● Instructions to follow
Your job is to transcribe the material exactly, every line included.

● Source data
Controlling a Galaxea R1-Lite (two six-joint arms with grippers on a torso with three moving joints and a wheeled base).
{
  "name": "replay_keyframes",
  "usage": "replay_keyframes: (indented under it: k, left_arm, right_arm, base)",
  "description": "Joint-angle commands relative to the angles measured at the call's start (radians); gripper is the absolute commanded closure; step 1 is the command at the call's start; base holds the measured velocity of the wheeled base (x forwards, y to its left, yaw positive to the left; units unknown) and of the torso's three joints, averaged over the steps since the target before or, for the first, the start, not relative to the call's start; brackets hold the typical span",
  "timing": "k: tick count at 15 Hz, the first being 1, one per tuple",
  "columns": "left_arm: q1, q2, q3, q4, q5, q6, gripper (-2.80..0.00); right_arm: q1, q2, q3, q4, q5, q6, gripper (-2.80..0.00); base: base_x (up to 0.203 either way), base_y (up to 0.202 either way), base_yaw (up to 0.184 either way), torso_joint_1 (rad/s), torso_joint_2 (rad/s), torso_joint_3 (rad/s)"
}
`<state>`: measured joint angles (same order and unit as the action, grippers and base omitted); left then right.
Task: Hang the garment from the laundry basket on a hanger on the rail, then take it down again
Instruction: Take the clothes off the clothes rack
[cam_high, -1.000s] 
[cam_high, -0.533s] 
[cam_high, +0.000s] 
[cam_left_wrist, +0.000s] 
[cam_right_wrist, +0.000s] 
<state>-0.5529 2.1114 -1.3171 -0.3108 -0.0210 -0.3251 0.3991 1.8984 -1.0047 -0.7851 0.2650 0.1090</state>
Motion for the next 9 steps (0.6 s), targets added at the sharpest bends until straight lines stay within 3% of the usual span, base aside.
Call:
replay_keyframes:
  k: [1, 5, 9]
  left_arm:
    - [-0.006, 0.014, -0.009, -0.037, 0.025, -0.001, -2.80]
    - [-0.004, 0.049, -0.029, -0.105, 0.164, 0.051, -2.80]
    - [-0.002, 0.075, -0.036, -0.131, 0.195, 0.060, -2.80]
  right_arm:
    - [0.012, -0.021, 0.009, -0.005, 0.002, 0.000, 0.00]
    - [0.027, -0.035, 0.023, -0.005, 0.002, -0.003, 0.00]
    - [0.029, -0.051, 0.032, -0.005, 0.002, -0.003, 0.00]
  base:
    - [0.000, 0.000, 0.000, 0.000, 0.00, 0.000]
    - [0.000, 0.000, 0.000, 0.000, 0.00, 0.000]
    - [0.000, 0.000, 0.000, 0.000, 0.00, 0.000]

● Answer for the task
Controlling a Galaxea R1-Lite (two six-joint arms with grippers on a torso with three moving joints and a wheeled base).
{
  "name": "replay_keyframes",
  "usage": "replay_keyframes: (indented under it: k, left_arm, right_arm, base)",
  "description": "Joint-angle commands relative to the angles measured at the call's start (radians); gripper is the absolute commanded closure; step 1 is the command at the call's start; base holds the measured velocity of the wheeled base (x forwards, y to its left, yaw positive to the left; units unknown) and of the torso's three joints, averaged over the steps since the target before or, for the first, the start, not relative to the call's start; brackets hold the typical span",
  "timing": "k: tick count at 15 Hz, the first being 1, one per tuple",
  "columns": "left_arm: q1, q2, q3, q4, q5, q6, gripper (-2.80..0.00); right_arm: q1, q2, q3, q4, q5, q6, gripper (-2.80..0.00); base: base_x (up to 0.203 either way), base_y (up to 0.202 either way), base_yaw (up to 0.184 either way), torso_joint_1 (rad/s), torso_joint_2 (rad/s), torso_joint_3 (rad/s)"
}
`<state>`: measured joint angles (same order and unit as the action, grippers and base omitted); left then right.
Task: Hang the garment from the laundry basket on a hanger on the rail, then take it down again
Instruction: Take the clothes off the clothes rack
[cam_high, -1.000s] 
[cam_high, -0.533s] 
[cam_high, +0.000s] 
[cam_left_wrist, +0.000s] 
[cam_right_wrist, +0.000s] 
<state>-0.5529 2.1114 -1.3171 -0.3108 -0.0210 -0.3251 0.3991 1.8984 -1.0047 -0.7851 0.2650 0.1090</state>
Motion for the next 9 steps (0.6 s), targets added at the sharpest bends until straight lines stay within 3% of the usual span, base aside.
Call:
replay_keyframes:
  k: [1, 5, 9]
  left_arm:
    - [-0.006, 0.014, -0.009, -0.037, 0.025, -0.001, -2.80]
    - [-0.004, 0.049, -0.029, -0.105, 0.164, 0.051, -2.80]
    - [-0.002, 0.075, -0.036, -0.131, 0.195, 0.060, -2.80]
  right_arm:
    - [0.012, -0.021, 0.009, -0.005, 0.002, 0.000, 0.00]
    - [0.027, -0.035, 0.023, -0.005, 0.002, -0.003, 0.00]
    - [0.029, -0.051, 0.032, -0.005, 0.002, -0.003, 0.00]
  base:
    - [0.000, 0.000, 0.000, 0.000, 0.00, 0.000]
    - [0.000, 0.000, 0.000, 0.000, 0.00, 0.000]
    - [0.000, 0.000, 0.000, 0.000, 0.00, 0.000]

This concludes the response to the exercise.